■ WORK TO COMPLETE ■
Find the line holding "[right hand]" in the entries below. Give it again exactly, along with every line after it up to and including the line holding "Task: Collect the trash".

■ Items from a data source ■
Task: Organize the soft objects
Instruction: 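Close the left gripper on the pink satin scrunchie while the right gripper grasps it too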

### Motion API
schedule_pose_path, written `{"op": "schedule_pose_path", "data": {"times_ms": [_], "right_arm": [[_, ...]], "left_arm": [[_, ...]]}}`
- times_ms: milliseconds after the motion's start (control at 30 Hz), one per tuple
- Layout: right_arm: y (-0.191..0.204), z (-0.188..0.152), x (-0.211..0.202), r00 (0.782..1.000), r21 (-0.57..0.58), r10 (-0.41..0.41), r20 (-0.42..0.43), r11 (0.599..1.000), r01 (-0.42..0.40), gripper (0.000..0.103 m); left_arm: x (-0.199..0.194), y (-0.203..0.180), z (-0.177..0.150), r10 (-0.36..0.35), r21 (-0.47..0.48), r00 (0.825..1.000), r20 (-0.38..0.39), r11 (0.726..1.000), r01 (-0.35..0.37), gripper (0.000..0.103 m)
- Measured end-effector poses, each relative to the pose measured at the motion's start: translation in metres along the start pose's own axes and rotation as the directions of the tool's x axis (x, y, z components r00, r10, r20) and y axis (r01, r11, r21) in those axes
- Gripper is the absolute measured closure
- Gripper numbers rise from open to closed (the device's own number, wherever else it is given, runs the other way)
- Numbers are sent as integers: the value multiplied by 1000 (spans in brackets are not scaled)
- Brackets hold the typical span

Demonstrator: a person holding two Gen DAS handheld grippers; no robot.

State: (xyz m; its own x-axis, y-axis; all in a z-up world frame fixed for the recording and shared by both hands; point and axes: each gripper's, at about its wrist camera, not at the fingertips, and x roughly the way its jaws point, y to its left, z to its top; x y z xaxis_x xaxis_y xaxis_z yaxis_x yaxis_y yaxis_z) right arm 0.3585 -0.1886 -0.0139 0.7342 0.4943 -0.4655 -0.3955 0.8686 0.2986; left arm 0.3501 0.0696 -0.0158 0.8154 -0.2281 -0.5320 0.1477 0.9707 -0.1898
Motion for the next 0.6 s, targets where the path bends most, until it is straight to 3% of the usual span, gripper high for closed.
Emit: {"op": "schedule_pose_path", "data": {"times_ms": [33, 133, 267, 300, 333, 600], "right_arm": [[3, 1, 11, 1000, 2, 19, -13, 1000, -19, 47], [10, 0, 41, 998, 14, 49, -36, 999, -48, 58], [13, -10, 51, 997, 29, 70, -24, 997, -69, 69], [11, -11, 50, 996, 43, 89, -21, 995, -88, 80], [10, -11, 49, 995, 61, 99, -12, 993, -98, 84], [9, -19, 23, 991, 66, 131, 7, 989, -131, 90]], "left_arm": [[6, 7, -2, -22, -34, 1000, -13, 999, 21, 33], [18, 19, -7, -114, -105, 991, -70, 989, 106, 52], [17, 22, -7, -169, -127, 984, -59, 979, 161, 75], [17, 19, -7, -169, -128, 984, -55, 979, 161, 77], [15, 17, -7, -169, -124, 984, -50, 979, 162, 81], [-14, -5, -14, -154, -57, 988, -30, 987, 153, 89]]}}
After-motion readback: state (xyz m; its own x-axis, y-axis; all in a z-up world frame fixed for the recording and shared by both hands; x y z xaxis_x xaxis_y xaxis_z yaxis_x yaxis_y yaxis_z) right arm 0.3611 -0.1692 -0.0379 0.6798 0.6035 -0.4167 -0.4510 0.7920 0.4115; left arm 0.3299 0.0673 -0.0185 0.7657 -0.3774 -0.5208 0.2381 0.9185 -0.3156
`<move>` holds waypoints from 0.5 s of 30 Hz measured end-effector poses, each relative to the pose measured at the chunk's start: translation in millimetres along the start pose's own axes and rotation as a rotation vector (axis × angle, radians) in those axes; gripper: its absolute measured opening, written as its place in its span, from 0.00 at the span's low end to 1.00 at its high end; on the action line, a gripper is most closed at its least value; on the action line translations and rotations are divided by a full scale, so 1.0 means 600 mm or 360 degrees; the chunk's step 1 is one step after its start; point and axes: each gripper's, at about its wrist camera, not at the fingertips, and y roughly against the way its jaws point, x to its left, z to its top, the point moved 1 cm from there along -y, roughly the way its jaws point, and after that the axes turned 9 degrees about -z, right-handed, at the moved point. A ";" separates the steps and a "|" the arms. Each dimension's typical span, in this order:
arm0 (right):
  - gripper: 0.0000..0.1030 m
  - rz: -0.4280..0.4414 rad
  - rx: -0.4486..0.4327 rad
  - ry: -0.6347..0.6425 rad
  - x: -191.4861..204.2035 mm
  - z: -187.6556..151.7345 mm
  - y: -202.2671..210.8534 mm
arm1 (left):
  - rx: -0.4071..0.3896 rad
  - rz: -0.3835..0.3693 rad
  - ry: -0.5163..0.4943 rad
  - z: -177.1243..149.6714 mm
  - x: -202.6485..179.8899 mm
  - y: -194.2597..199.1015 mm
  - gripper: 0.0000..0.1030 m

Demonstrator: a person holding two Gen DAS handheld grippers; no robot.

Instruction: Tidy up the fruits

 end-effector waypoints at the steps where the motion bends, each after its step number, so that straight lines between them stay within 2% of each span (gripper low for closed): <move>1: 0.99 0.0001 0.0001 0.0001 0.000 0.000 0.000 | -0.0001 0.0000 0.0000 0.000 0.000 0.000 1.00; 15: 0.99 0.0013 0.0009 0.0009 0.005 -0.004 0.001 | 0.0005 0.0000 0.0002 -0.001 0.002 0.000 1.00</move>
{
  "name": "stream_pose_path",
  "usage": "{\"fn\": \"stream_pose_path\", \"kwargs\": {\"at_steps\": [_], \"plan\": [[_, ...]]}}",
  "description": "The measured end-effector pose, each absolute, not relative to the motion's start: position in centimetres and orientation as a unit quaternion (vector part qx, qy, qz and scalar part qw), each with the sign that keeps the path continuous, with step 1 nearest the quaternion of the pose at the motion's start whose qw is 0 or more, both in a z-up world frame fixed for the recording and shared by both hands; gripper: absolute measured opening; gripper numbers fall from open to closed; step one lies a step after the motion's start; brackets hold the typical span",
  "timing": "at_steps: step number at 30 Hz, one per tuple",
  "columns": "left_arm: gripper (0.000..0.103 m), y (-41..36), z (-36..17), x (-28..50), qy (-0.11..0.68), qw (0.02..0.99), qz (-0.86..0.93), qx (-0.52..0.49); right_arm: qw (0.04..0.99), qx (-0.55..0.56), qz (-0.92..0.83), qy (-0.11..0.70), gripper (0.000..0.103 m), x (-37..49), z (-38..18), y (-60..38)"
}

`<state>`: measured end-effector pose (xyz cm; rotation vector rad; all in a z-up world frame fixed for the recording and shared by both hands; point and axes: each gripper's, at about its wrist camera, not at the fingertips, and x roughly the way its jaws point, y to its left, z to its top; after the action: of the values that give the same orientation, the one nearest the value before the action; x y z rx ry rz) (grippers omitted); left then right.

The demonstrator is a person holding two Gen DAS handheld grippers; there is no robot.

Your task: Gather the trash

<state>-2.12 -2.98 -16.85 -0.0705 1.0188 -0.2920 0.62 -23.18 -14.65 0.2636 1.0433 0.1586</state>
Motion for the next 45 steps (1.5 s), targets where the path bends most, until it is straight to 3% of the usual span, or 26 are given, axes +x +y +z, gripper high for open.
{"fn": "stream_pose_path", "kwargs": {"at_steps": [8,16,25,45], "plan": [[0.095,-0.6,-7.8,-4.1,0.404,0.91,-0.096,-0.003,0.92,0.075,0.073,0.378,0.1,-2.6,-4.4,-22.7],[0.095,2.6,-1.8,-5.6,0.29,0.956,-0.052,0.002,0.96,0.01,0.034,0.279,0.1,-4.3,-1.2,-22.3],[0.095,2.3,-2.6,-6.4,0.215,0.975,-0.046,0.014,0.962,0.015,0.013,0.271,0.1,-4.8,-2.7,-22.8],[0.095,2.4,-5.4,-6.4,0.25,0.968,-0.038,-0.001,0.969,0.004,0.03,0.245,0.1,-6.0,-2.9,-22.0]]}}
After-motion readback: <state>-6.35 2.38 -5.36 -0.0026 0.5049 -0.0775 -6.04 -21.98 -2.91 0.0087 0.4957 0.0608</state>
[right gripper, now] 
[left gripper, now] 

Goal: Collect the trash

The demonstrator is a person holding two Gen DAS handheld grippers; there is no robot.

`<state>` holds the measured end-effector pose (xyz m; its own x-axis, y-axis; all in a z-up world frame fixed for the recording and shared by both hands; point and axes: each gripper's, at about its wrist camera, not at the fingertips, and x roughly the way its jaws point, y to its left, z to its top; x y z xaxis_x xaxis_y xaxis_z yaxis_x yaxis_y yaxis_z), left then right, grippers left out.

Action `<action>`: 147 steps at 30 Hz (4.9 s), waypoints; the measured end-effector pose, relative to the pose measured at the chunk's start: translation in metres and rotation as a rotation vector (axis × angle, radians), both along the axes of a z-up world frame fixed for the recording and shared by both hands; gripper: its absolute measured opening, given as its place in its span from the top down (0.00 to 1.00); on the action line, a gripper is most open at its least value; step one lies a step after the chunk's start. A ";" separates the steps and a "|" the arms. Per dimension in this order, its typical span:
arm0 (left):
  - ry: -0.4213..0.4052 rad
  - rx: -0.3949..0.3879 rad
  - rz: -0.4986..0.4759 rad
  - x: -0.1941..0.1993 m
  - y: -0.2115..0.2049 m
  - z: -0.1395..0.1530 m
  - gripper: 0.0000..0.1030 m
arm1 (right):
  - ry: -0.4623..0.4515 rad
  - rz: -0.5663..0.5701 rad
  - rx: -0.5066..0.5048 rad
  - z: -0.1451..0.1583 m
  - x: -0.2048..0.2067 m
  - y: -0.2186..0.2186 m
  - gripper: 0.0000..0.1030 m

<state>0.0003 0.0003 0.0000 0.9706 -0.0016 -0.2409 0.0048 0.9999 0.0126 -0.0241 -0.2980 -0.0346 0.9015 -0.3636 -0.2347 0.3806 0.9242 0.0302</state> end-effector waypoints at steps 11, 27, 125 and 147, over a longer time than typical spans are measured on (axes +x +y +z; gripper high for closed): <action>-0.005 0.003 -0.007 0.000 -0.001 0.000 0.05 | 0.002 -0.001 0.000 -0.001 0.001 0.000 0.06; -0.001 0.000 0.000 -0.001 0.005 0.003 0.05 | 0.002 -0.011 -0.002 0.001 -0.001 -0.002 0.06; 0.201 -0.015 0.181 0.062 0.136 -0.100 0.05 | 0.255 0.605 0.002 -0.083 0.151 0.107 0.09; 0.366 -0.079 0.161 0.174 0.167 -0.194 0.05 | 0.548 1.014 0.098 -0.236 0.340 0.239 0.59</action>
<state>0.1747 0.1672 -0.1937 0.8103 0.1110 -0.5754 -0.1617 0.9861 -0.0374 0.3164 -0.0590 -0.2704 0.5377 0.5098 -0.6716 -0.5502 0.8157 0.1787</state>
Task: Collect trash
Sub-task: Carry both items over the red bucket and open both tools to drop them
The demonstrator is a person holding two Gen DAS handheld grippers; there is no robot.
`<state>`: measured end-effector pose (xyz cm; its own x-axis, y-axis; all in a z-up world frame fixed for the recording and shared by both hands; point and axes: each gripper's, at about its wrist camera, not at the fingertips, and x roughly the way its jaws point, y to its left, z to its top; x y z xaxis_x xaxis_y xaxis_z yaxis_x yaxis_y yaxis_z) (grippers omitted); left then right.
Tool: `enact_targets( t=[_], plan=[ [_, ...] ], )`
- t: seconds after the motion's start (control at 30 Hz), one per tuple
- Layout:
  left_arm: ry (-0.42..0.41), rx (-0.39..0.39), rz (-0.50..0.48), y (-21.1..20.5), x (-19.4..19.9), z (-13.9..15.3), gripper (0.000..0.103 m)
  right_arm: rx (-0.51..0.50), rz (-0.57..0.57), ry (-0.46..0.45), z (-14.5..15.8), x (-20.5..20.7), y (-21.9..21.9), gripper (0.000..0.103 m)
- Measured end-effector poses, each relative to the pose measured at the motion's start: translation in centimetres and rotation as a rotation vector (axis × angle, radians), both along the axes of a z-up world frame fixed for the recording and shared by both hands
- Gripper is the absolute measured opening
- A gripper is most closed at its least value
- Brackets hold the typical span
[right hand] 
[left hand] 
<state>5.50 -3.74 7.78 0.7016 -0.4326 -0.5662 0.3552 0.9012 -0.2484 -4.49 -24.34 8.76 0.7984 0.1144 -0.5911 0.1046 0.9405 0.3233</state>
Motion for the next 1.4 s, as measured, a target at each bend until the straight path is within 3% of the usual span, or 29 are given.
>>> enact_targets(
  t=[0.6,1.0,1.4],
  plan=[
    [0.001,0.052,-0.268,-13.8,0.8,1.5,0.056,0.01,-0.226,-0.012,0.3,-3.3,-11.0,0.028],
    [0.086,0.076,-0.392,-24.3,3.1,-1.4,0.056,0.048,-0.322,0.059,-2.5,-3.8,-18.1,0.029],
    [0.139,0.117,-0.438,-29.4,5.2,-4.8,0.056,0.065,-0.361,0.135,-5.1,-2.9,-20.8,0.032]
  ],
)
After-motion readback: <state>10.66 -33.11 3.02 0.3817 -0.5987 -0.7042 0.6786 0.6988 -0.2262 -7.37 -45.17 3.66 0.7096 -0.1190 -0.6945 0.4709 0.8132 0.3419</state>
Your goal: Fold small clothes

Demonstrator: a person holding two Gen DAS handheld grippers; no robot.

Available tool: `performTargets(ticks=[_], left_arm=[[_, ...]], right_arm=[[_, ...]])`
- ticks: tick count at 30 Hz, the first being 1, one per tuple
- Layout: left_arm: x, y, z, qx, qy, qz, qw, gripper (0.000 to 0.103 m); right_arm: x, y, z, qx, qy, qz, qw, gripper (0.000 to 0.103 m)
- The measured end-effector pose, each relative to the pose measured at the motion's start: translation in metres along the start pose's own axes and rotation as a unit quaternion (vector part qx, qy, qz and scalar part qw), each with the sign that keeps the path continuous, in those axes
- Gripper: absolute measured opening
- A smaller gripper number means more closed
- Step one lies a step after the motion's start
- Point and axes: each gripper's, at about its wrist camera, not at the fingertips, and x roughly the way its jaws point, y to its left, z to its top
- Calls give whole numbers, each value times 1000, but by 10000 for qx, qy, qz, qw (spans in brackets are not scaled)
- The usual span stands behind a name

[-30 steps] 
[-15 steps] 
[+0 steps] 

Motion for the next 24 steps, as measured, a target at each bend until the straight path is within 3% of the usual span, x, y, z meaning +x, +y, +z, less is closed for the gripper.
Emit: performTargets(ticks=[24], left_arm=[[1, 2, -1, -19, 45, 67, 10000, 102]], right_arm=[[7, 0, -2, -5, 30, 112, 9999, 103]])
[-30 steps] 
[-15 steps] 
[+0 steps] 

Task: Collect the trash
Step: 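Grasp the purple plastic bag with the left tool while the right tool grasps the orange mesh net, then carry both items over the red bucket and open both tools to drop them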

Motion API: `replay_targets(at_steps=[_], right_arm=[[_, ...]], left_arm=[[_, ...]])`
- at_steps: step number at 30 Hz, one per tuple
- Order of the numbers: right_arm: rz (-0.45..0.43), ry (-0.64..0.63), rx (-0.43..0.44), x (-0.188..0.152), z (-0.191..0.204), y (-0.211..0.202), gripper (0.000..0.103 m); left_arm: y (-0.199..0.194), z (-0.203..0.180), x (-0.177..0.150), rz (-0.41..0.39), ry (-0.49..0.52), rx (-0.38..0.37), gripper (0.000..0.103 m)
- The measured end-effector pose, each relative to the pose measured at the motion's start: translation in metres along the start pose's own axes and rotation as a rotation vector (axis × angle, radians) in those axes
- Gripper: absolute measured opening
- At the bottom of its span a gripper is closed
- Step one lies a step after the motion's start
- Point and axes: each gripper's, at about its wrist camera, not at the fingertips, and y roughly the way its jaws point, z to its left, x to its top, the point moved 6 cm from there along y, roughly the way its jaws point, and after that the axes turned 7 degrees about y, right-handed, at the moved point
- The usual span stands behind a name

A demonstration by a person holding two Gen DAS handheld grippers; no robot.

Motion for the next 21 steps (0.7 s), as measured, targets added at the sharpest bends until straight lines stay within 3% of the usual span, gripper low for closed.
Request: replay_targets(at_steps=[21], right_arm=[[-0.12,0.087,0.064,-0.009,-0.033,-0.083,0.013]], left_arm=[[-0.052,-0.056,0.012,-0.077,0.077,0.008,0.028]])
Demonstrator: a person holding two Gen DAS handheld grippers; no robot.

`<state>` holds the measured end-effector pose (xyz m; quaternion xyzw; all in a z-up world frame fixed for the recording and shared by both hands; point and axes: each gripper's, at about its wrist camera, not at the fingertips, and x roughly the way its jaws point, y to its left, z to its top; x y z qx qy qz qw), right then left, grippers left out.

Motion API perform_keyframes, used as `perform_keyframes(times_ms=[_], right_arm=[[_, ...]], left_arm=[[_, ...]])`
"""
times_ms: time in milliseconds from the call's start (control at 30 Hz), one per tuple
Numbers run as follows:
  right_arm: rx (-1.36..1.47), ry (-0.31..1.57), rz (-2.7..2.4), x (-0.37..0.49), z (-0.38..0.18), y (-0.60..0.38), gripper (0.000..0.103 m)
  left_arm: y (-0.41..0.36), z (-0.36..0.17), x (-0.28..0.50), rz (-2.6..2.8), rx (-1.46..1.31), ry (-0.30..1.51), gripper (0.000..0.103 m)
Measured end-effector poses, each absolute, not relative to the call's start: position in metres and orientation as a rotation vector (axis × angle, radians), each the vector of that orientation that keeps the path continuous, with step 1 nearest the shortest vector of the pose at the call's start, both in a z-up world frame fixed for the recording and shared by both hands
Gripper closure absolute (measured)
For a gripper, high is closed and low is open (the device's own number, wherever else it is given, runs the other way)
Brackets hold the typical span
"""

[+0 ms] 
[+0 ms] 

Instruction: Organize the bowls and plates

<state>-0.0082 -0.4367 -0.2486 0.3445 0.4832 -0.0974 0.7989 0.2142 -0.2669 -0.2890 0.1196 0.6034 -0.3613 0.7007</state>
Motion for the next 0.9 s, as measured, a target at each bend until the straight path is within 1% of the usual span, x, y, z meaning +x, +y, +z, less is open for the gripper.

■ ANSWER TO THE PROBLEM ■
[right hand] 
[left hand] 
<state>5.50 -3.74 7.78 0.7016 -0.4326 -0.5662 0.3552 0.9012 -0.2484 -4.49 -24.34 8.76 0.7984 0.1144 -0.5911 0.1046 0.9405 0.3233</state>
Motion for the next 1.4 s, as measured, a target at each bend until the straight path is within 3% of the usual span, or 29 are given.
>>> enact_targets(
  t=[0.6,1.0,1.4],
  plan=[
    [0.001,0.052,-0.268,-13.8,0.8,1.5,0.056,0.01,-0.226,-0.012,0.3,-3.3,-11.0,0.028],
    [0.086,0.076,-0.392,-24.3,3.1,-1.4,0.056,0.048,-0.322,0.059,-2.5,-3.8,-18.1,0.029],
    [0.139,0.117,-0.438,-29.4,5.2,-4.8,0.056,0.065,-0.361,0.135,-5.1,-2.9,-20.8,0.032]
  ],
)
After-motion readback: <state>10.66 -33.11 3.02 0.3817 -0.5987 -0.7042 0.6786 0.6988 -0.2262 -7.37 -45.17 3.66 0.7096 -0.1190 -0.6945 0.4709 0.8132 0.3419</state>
Your goal: Fold small clothes

Demonstrator: a person holding two Gen DAS handheld grippers; no robot.

Available tool: `performTargets(ticks=[_], left_arm=[[_, ...]], right_arm=[[_, ...]])`
- ticks: tick count at 30 Hz, the first being 1, one per tuple
- Layout: left_arm: x, y, z, qx, qy, qz, qw, gripper (0.000 to 0.103 m); right_arm: x, y, z, qx, qy, qz, qw, gripper (0.000 to 0.103 m)
- The measured end-effector pose, each relative to the pose measured at the motion's start: translation in metres along the start pose's own axes and rotation as a unit quaternion (vector part qx, qy, qz and scalar part qw), each with the sign that keeps the path continuous, in those axes
- Gripper: absolute measured opening
- A smaller gripper number means more closed
- Step one lies a step after the motion's start
- Point and axes: each gripper's, at about its wrist camera, not at the fingertips, and x roughly the way its jaws point, y to its left, z to its top
- Calls give whole numbers, each value times 1000, but by 10000 for qx, qy, qz, qw (spans in brackets are not scaled)
- The usual span stands behind a name

[-30 steps] 
[-15 steps] 
[+0 steps] 

Motion for the next 24 steps, as measured, a target at each bend until the straight path is within 3% of the usual span, x, y, z meaning +x, +y, +z, less is closed for the gripper.
Emit: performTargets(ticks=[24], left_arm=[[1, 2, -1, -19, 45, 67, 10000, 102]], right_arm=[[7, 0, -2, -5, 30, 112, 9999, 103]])
[-30 steps] 
[-15 steps] 
[+0 steps] 

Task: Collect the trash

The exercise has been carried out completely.